■ **About this exercise**:
Look for the word "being" in the entries and copy each line where it appears.

■ **Information**:
——
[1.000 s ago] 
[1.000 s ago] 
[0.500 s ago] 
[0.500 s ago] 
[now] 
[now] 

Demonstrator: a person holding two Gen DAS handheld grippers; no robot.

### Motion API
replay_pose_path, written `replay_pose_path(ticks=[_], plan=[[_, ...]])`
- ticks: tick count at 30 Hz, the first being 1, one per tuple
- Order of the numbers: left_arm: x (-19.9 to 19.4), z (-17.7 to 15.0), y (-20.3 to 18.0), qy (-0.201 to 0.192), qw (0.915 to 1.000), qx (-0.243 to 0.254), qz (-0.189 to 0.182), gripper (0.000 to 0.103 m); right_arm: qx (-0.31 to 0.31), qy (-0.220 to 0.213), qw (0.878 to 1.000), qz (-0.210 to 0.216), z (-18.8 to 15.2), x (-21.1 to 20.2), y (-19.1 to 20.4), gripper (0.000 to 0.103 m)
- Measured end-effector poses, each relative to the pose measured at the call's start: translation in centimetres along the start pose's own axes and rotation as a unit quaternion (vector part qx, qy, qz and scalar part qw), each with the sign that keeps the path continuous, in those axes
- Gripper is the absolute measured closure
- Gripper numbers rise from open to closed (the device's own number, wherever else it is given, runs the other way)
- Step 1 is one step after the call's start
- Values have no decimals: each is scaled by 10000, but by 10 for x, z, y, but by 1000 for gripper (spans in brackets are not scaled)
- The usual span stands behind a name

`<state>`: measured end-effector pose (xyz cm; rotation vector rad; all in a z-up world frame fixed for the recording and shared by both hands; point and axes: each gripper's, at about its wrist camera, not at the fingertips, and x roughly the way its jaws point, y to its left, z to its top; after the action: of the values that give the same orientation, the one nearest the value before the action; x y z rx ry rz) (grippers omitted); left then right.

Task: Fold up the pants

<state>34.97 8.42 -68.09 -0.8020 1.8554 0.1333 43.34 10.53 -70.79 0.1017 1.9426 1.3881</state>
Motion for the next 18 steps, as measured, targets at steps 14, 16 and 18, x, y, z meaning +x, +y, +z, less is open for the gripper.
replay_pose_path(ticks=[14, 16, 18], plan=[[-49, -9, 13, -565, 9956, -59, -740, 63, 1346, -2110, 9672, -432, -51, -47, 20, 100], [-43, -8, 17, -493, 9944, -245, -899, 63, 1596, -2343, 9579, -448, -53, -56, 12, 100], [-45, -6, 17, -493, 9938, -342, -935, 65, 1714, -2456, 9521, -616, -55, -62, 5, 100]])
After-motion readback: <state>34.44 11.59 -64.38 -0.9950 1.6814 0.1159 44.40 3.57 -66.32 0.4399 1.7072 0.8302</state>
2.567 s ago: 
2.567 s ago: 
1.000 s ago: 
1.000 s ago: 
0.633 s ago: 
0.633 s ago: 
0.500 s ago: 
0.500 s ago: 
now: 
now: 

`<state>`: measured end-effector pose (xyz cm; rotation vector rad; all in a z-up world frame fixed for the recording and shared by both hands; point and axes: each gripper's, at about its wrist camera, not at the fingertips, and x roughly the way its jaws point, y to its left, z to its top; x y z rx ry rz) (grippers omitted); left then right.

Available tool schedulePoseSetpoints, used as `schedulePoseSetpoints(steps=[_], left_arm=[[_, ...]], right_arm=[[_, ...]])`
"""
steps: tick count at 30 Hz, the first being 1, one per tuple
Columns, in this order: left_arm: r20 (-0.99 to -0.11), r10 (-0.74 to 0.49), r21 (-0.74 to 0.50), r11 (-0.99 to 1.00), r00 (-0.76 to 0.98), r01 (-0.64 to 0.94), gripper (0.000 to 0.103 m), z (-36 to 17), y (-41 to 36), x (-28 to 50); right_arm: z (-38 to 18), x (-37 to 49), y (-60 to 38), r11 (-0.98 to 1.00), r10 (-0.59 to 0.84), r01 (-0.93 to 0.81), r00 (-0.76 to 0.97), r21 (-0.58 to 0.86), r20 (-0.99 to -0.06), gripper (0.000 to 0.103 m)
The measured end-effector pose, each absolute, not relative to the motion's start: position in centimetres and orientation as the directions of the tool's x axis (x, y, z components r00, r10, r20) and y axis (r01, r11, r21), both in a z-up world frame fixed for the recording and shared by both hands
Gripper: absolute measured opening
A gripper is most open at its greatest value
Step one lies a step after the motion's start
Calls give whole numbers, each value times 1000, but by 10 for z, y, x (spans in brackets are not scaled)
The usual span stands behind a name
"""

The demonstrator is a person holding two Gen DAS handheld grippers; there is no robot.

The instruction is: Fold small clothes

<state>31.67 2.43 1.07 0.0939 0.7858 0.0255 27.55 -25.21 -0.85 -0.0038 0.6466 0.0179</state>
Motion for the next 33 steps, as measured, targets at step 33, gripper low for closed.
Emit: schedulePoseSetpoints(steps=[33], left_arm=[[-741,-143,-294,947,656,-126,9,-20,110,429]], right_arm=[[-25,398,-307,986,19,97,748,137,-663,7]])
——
■ **Answer section**:
- ticks: tick count at 30 Hz, the first being 1, one per tuple
steps: tick count at 30 Hz, the first being 1, one per tuple

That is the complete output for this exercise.